What countries use Instagram as online store the most?

Instagram is an online photo sharing, video sharing and social networking service that has grown from a small startup company until the Facebook sensational acquisition for approximately $1 billion in 2012. Most of the users like to use Instagram to share photos, after using the filtering feature on their faces to look more beautiful. Some of them just love to showcase their traveling journey and adventure. But do you know some of the users use Instagram daily as their online stores? This is unintended use of Instagram service, but it is common in Indonesia. After playing around with Instagram API for a while, I came to know that this is also happening in other countries.

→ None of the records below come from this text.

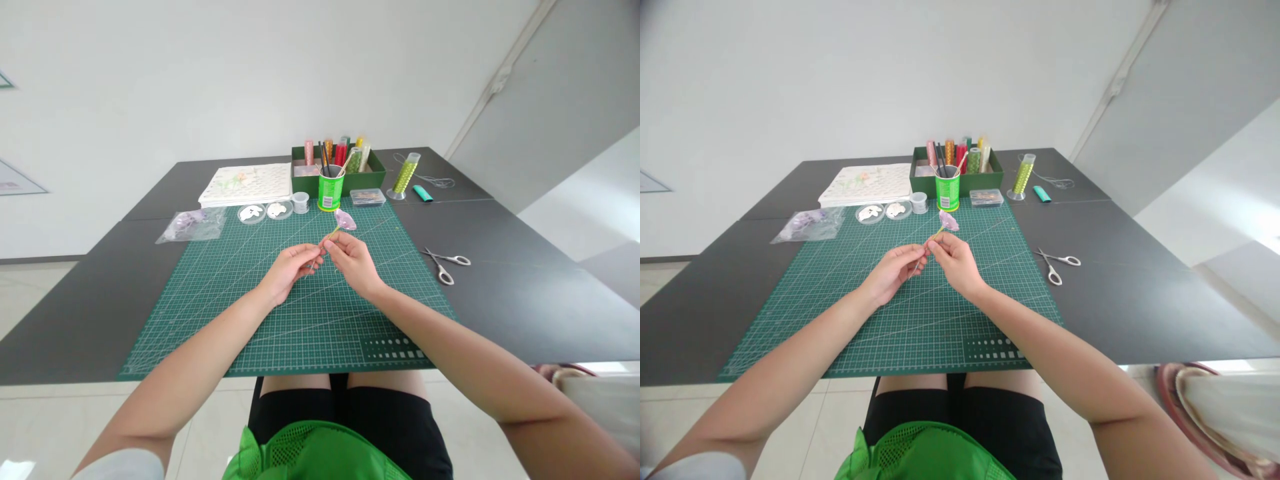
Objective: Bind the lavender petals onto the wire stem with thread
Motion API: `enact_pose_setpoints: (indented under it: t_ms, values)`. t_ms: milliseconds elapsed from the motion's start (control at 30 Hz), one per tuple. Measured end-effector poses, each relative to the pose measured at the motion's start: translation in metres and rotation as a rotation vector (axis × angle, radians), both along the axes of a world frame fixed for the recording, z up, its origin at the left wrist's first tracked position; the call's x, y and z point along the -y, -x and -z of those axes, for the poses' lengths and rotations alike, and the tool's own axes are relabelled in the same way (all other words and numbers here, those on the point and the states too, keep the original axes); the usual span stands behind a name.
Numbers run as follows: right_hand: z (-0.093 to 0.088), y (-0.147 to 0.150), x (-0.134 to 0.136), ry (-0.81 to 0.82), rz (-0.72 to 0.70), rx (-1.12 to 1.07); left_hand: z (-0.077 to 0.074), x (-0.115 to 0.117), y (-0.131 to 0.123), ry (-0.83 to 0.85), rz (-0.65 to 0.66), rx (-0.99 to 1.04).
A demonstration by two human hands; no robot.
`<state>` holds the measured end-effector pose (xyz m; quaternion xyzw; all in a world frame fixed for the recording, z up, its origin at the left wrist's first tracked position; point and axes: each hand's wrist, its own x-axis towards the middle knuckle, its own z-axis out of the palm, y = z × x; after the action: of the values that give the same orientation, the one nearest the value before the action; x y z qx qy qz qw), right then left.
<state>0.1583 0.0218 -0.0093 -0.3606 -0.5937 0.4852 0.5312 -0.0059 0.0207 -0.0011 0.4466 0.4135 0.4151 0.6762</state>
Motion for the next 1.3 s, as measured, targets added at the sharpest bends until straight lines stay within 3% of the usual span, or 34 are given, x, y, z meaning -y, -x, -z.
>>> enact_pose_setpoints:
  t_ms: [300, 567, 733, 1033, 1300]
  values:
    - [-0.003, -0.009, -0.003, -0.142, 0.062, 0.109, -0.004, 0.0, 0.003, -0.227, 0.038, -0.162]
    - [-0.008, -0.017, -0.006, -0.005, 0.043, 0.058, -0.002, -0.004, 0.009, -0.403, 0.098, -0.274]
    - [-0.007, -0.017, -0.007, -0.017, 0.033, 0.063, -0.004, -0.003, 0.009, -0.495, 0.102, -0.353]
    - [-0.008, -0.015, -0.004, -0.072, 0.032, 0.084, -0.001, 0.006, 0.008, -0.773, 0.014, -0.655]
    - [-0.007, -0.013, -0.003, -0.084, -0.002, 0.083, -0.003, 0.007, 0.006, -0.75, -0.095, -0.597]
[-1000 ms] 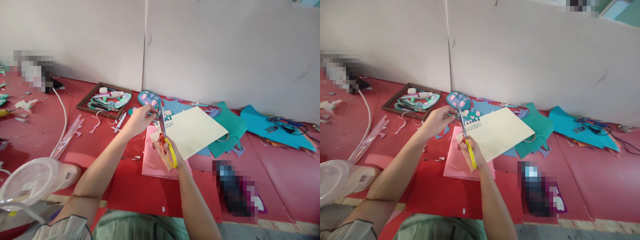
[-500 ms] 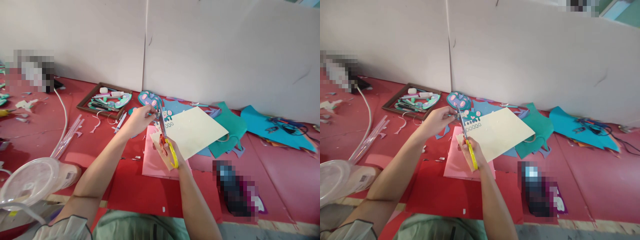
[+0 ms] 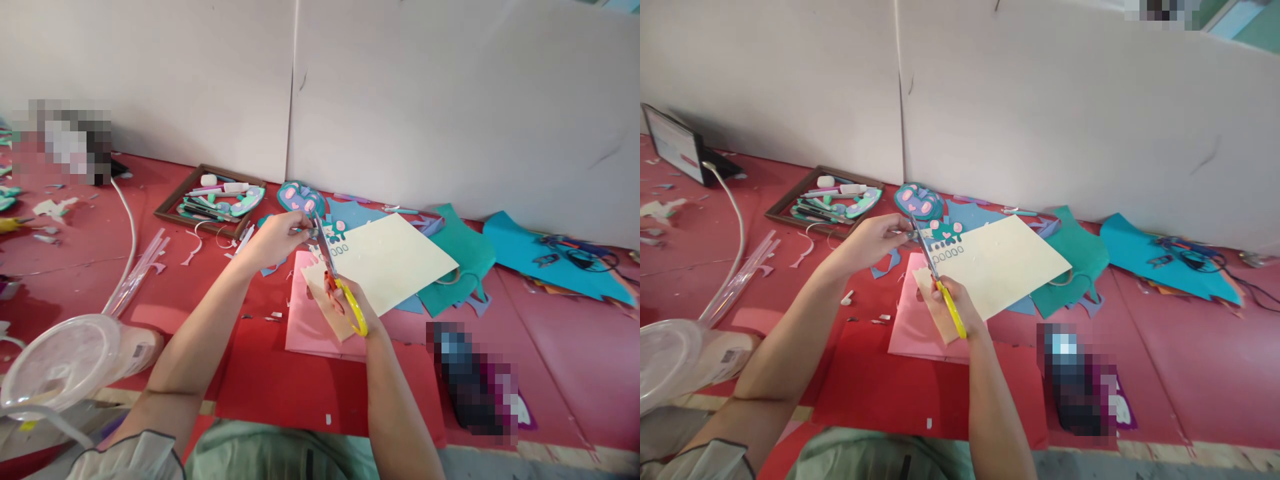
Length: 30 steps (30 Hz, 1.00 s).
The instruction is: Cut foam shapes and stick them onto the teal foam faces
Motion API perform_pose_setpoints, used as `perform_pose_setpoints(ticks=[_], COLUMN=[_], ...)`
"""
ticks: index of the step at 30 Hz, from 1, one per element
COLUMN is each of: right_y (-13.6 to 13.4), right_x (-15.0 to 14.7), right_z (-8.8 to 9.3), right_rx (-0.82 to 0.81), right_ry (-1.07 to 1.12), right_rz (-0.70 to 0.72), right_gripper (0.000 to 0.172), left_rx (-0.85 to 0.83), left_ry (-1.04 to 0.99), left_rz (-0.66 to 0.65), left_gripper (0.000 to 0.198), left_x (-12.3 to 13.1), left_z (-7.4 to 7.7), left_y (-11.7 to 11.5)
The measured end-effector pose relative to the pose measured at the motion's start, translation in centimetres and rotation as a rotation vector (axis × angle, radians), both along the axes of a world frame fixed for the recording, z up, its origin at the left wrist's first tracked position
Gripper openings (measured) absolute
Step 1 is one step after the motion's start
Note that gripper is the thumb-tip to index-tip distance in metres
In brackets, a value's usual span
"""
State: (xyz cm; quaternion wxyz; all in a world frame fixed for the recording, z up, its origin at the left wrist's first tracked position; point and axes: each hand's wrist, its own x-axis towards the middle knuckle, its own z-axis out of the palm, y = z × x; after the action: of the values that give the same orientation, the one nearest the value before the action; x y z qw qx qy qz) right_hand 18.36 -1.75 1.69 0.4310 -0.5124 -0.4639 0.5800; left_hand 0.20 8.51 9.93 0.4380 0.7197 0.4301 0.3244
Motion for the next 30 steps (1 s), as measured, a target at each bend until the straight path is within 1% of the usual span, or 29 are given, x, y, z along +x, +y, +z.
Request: perform_pose_setpoints(ticks=[3, 6, 10, 13, 17, 20, 26, 30], right_y=[0.0, 0.0, 0.0, 0.1, 0.2, 0.3, 0.3, 0.2], right_x=[0.1, 0.1, -0.1, -0.5, -1.0, -1.0, -0.9, -0.9], right_z=[0.2, 0.0, -0.6, -0.9, -1.3, -1.6, -1.7, -1.7], right_rx=[-0.036, -0.032, 0.04, 0.084, 0.123, 0.139, 0.173, 0.187], right_ry=[0.01, 0.005, 0.012, 0.025, 0.004, -0.018, -0.079, -0.1], right_rz=[0.023, 0.016, -0.014, -0.048, -0.112, -0.111, -0.119, -0.11], right_gripper=[0.029, 0.031, 0.035, 0.039, 0.043, 0.046, 0.051, 0.051], left_rx=[0.026, 0.046, 0.043, 0.033, 0.044, 0.041, 0.013, 0.034], left_ry=[0.04, 0.048, 0.062, 0.067, -0.037, -0.12, -0.207, -0.233], left_rz=[0.006, -0.004, -0.012, 0.016, 0.056, 0.108, 0.189, 0.169], left_gripper=[0.008, 0.01, 0.022, 0.027, 0.021, 0.016, 0.01, 0.011], left_x=[-0.3, -0.5, -0.1, 0.9, 2.8, 3.8, 4.4, 4.4], left_z=[-0.1, -0.2, -0.1, -0.4, -1.7, -2.4, -2.6, -2.6], left_y=[0.2, 0.3, 0.0, -0.3, -0.7, -1.1, -1.6, -1.5])
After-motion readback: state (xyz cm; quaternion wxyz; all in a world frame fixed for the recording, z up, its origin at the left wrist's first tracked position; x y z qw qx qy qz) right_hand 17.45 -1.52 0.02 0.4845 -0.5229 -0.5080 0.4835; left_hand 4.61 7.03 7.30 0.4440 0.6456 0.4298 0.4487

I started my experiment by writing Python script that includes the API. This time I don’t use any Python wrapper, tried to dig the JSON structured response from Instagram. I tried to search for “onlineshop” related tags in Instagram. It returned out 32,314,170 posts by the time I run the script (Feb 7, 2015). Beyond my expectation, there are plenty of onlineshop posts in Instagram! I found some of the tags that correspond to onlineshop as below:

  • onlineshop (17,538,001 posts)
  • onlineshopping (3,545,428 posts)
  • onlineshopindo (1,865,753 posts)
  • onlineshopindonesia (1,106,945 posts)
  • onlineshopmalaysia (516,325 posts)
  • onlineshopphilippines (321,518 posts)
  • onlineshopbali (69,795 posts)

To answer my research question, I wanted to dig into each post’s location, but I found location coordinate and place name are not included in most of the posts. Apparently, Instagram released the geotagging feature quite recently. When I looked at my Instagram account (I joined Instagram in 2011), most of my photos do not include geotag as well. So I decided to categorize  location by analyzing the text after “onlineshop” and count the total posts. Here is the result after the grouping:

  • Unknown: 21,735,045 posts related to onlineshop
  • 6,839,205 onlineshop posts in Indonesia
  • 2,828,913 onlineshop posts in Philippines
  • 835,354 onlineshop posts in Malaysia
  • 75,653 onlineshop posts in Hongkong

As expected, Indonesia dominates onlineshop posts in Instagram world. More than 21% of 32,314,170 onlineshop posts in Instagram are generated from Indonesia. Philippines and Malaysia come in the 2nd and 3rd position respectively. However, there are more than 20 million posts that I don’t know, which come from general tag “onlineshop” and “onlineshopping”. I was intrigued to dig the posts’ caption to know more, and wrote another Python script to crawl the data. I was overly ambitious to crawl 21 million posts, but finally terminated the script after running for 30 minutes, crawling on 60,209 posts. I am not familiar with any data mining technique, that I suspect make my crawling script runs super slowly. Moreover, the API request limitation also becomes obstacle. At least, by looking at the crawled posts, I am able to find other onlinepost shops from other countries. But still, Indonesia dominates the crawled posts.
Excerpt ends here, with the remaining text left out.